● **WHAT IS BEING ASKED**
Please take the entries below from the first line through the line containing "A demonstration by" and repeat them exactly, leaving out everything after.

————————

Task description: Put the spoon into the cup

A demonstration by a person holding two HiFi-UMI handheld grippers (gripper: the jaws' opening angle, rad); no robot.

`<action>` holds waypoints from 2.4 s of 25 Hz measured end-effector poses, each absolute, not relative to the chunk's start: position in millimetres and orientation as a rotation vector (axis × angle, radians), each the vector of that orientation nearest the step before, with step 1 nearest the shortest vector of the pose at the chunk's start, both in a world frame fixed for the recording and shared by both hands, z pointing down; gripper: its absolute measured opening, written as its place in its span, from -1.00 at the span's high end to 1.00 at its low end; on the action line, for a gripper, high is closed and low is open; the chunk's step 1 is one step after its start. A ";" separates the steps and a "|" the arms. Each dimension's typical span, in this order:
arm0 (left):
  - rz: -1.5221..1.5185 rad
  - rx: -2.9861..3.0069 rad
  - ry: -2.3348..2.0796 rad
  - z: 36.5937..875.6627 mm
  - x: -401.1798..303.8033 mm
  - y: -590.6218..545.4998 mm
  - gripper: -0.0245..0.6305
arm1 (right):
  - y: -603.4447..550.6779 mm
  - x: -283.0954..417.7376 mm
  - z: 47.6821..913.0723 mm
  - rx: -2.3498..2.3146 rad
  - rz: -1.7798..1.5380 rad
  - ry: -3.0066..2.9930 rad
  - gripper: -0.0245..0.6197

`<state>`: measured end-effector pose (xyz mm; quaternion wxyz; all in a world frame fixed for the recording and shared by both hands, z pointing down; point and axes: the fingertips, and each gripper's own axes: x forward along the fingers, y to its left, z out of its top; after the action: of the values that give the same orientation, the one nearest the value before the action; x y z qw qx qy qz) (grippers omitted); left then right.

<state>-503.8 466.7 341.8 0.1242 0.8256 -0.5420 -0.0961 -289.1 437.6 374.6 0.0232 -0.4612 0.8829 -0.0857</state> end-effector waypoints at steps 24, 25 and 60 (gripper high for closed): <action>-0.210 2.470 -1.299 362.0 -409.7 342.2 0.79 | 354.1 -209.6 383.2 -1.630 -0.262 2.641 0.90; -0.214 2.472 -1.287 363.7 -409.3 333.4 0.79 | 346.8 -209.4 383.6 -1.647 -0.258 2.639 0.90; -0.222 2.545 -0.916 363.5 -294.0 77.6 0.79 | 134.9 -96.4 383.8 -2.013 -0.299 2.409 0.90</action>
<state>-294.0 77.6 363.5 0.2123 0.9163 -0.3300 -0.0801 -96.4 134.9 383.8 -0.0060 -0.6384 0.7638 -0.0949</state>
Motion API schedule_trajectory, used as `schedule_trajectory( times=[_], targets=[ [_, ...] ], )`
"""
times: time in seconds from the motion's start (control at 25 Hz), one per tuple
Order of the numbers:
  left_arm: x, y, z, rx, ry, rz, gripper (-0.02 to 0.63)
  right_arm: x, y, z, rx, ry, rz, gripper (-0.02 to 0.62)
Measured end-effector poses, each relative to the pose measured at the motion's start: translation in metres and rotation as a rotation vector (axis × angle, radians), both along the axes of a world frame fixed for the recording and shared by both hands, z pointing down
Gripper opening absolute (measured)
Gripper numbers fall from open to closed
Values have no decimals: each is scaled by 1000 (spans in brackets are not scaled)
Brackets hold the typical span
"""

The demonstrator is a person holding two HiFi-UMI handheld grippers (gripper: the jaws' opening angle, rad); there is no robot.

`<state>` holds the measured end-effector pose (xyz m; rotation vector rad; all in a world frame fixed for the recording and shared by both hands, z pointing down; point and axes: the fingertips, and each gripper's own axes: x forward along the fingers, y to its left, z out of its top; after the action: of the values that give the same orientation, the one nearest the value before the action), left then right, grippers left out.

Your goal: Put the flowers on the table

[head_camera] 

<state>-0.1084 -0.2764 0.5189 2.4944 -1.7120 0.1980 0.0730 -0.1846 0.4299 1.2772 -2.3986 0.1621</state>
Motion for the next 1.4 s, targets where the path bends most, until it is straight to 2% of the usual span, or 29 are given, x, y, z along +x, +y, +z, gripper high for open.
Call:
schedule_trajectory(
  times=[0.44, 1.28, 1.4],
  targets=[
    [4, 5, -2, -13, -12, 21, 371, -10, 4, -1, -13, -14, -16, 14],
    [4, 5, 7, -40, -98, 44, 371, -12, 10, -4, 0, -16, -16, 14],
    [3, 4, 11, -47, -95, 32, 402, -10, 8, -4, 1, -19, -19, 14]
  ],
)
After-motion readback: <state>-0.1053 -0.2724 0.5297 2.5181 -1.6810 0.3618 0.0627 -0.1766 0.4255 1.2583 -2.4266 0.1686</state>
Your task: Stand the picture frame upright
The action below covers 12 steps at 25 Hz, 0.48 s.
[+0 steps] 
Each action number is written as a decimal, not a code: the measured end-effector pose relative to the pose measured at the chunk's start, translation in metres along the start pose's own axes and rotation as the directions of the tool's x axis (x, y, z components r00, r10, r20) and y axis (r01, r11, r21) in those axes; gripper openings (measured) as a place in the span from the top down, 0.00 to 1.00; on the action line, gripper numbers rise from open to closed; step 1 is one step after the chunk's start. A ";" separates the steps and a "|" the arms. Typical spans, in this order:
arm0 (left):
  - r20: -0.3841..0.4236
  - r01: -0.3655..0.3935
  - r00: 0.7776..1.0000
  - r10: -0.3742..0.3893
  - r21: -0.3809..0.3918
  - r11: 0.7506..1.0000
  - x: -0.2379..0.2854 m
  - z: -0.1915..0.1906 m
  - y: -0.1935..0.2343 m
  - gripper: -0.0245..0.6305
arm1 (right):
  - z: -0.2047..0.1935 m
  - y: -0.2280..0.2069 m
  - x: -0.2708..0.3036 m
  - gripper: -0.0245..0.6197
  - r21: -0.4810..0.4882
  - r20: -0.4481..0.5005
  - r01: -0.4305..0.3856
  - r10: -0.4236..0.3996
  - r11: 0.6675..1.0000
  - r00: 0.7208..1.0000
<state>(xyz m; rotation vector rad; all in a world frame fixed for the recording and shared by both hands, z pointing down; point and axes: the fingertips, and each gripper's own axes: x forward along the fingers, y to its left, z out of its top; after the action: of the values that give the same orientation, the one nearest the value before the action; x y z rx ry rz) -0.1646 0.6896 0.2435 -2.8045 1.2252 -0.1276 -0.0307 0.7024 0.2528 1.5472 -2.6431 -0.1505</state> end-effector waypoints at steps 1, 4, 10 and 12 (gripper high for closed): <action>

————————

● **REPLY TO THE TASK**
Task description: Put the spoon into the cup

A demonstration by a person holding two HiFi-UMI handheld grippers (gripper: the jaws' opening angle, rad); no robot.

Nothing more is needed for this exercise.